5. Conclusion/Summary and Further Work

In this paper, we explore both the inertial and visual approaches to camera surveillance in a confined space such as a healthcare home. The less cumbersome vision-based approach is studied in further detail for single-view and multiview RGB depth-based and for non-RGB depth-based approaches. We decided on a multiview, non-RGB depth-based approach for privacy and have proposed a layer fusion model, which is representation-based model that allows fusion of features and information by segmenting parts of the object into vertical layers.

We trained and tested our model on the PSU dataset with four postures (standing/walking, sitting, stooping, and lying) and have evaluated the outcomes using the NW-UCLA and i3DPost datasets on available postures that could be extracted. Results show that our model achieved an average precision of 95.32% on the PSU dataset—on a par with many other achievements, if not better, 93.00% on the i3DPost dataset, and 86.40% on the NW-UCLA dataset. In addition to flexibility of installation, scalability, and noncalibration of features, one advantage over most other approaches is that our approach is simple, while it contributes good recognition on various viewpoints with a high speed of 63 frames per second, suitable for application in a real-world setting.

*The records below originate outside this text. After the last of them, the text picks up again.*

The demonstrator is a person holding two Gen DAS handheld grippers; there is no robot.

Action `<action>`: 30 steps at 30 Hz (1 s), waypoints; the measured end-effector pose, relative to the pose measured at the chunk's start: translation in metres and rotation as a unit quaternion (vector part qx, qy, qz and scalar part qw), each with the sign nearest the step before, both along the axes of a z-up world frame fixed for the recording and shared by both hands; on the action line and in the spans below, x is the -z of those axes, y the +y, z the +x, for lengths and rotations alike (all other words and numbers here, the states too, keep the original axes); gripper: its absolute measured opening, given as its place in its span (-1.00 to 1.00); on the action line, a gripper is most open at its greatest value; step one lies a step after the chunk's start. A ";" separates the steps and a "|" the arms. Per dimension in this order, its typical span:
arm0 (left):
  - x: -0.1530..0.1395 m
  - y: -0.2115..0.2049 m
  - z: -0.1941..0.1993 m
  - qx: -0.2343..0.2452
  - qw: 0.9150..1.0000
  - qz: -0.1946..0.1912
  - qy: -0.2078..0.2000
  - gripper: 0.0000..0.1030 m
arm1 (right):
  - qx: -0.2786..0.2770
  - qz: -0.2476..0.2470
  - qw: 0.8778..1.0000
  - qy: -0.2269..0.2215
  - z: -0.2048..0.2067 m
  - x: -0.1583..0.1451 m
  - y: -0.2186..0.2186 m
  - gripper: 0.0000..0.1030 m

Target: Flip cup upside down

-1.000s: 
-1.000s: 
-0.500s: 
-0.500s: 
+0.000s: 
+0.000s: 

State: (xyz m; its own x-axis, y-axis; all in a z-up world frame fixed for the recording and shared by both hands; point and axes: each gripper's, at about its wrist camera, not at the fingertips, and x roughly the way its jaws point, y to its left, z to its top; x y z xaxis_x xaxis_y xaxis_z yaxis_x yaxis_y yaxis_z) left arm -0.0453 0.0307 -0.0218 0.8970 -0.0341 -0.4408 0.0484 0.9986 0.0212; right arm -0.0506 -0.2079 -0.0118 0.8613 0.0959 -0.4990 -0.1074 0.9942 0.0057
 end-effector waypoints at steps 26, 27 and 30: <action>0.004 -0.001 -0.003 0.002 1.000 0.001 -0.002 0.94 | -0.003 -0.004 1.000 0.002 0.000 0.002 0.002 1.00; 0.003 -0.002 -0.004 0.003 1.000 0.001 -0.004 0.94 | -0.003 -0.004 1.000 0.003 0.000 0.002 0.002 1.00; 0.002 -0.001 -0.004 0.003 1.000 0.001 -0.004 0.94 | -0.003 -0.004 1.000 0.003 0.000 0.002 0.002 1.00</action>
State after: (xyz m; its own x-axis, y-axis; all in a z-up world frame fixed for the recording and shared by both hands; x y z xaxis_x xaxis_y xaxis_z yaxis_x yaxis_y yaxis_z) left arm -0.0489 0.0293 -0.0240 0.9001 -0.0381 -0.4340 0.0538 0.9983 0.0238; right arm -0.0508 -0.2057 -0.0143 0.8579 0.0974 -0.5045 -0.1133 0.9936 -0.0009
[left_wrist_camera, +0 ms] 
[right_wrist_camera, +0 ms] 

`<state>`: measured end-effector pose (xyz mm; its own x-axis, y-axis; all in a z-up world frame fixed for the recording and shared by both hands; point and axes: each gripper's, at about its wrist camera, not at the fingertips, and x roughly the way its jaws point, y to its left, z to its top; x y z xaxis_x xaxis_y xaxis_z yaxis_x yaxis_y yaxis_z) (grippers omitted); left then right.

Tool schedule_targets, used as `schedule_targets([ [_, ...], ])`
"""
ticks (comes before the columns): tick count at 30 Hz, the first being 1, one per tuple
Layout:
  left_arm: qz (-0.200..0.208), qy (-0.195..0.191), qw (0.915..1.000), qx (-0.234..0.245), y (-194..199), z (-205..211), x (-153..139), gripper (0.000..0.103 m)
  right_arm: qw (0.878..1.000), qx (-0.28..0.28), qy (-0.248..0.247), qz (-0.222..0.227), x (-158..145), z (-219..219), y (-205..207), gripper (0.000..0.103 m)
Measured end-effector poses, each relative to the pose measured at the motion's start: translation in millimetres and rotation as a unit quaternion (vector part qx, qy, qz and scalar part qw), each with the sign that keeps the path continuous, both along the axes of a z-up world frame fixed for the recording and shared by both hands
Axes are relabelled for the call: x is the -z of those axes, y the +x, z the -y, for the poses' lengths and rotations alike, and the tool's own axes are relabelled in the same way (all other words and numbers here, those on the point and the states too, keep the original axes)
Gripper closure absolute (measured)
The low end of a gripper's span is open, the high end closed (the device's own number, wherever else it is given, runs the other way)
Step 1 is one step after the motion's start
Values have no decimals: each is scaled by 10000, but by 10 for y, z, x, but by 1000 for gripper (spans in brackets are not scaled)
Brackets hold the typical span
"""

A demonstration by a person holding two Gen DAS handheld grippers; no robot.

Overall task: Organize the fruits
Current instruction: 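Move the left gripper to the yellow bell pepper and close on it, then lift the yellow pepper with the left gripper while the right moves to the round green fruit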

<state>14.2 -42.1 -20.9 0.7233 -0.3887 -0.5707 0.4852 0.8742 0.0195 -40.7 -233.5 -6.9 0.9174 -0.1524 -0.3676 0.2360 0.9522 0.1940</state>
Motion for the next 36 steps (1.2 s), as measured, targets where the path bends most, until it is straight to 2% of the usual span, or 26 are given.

In further research, a spatial-temporal feature is interesting and should be investigated for more complex action recognition, such as waving and kicking. Moreover, reconstruction of 3D structural and bag-of-visual-word models is also of interest.

Data Availability

The PSU multiview profile-based action dataset is available at [74], which is authorized only for noncommercial or educational purposes. The additional datasets to support this study are cited at relevant places within the text as references [63] and [75].

Conflicts of Interest

The authors declare that there are no conflicts of interest regarding the publication of this paper.

Acknowledgments

This work was partially supported by the 2015 Graduate School Thesis Grant, Prince of Songkla University (PSU), and Thailand Center of Excellence for Life Sciences (TCELS), and the authors wish to express their sincere appreciation. The first author is also grateful for the scholarship funding granted for him from Rajamangala University of Technology Srivijaya to undertake his postgraduate study, and he would like to express gratitude to Assistant Professor Dr. Nikom Suvonvorn for his guidance and advices. Thanks are extended to all members of the Machine Vision Laboratory, PSU Department of Computer Engineering, for the sharing of their time in the making of the PSU profile-based action dataset. Last but not least, specials thanks are due to Mr. Wiwat Sutiwipakorn, a former lecturer at the PSU Faculty of Engineering, regarding the use of language in the manuscript.